An agreement to transfer ownership of the Mukilteo Lighthouse from the U.S. Coast Guard to the city government was signed in 1999 after a decade of partial use as a museum by the local historical society. The changeover was made on August 19, 2001, with the Coast Guard retaining use of the working lights and the city government planning rehabilitation work to support the building’s use as a tourist landmark. The adjacent Mukilteo State Park was transferred to the city government in February 2003, following an offer from the Washington State Parks and Recreation Commission to donate the park in order to stave off a budget shortfall. The new city park, named Mukilteo Lighthouse Park, underwent $6.6 million in renovations that were completed in 2008 to add a playground and other park amenities.

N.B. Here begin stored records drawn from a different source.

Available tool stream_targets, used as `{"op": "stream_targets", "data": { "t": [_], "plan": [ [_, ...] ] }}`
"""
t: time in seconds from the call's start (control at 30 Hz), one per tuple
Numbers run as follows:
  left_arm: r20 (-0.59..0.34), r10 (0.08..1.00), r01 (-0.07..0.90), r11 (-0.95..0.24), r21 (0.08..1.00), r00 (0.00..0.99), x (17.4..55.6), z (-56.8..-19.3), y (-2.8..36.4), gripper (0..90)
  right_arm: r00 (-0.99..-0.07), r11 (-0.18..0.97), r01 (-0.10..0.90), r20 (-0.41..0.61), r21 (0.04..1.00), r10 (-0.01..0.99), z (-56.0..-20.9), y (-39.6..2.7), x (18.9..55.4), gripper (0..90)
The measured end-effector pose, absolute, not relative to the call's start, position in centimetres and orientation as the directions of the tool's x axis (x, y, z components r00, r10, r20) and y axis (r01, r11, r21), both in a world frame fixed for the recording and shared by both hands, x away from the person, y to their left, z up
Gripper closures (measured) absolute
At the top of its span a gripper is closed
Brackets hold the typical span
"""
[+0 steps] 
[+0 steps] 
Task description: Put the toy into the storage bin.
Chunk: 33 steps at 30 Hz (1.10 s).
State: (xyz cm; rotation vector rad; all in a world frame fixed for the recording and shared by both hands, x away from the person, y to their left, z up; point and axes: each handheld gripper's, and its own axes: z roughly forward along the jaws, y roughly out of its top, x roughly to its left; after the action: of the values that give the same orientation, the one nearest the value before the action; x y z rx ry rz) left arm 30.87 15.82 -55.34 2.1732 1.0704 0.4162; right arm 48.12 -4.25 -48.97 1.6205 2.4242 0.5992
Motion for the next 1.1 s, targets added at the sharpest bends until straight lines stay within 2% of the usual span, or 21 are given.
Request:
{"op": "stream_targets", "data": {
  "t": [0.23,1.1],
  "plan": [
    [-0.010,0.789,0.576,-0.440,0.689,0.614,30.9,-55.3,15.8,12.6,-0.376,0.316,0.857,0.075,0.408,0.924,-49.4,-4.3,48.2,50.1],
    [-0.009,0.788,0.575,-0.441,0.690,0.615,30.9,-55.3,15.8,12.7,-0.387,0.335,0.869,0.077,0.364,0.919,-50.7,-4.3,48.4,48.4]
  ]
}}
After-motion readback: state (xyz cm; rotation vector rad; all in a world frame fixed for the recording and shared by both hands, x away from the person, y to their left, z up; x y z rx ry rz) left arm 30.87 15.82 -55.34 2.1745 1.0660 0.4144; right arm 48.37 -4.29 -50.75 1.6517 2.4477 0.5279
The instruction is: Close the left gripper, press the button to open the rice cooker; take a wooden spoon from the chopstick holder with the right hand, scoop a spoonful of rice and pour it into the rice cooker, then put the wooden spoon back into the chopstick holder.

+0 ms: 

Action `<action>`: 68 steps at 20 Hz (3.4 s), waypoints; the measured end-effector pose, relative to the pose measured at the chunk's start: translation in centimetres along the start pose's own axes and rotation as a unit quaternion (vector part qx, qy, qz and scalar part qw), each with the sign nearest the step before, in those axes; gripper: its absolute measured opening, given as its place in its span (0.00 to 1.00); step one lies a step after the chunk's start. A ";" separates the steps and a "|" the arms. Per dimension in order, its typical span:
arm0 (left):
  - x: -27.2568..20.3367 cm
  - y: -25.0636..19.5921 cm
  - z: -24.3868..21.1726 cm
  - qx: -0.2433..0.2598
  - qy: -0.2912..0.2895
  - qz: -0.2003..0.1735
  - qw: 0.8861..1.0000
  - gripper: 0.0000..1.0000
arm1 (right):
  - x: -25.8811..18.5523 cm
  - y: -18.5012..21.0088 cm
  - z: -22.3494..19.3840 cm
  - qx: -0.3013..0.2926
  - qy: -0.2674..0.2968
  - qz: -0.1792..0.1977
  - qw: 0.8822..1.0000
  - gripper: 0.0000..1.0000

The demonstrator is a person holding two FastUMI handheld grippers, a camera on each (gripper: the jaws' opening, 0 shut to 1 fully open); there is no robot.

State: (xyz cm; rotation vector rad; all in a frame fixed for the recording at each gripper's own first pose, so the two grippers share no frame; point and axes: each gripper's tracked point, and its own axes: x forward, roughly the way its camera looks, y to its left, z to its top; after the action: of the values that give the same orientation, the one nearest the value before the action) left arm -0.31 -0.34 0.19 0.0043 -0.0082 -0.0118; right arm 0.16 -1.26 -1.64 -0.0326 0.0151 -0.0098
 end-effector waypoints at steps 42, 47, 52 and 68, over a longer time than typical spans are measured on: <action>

The 22-acre (8.9 ha) decommissioned fuel storage tank complex on the city’s waterfront was identified for potential redevelopment in the 1990s, including use for a new ferry terminal. The Port of Everett led environmental cleanup of the site and constructed a new pier to transport large airplane sections for the Boeing 787 project, replacing the existing pier. The cleanup was completed in late 2006 after several delays due to the discovery of Indian artifacts that triggered an archaeological investigation. The existing pier was demolished in 2015 to make way for the new ferry terminal, which opened on December 29, 2020. The new terminal includes connections to an adjacent commuter rail station, which opened in 2008 and was expanded in 2016 by Sound Transit. A research station for the Northwest Fisheries Science Center (part of NOAA) on the tank farm site was closed in 2020 and planned to be demolished in 2020 until the onset of the COVID-19 pandemic halted work. A project to build a new facility by 2022 was cancelled in March 2021 after NOAA received no bids below $40 million, which had been appropriated by the U.S. Congress; ownership of the property is expected to revert to the Port of Everett, which NOAA took over ownership from in 2001.
On July 30, 2016, a mass shooting occurred at a house party in the Chennault Beach neighborhood of Mukilteo, around midnight. Three people were killed using an AR-15 style rifle and another was left with serious injuries. The perpetrator, a graduate of Kamiak High School, was sentenced to life imprisonment without the possibility of parole. The Mukilteo shooting, one of several mass shootings in the state in the 2010s, was cited as the inspiration for an assault weapons restriction that was rejected by the state legislature and passed by voters in 2018 as Initiative 1639. In February 2018, an Everett resident was arrested prior to a planned school shooting that would have targeted ACES Alternative High or Kamiak High School.
On May 2, 2017, a small airplane taking off from Paine Field crashed into several cars and an overhead power line at the intersection of Harbour Pointe Boulevard and the Mukilteo Speedway. There were no fatalities and only two minor injuries, while the pilot and sole passenger were unhurt.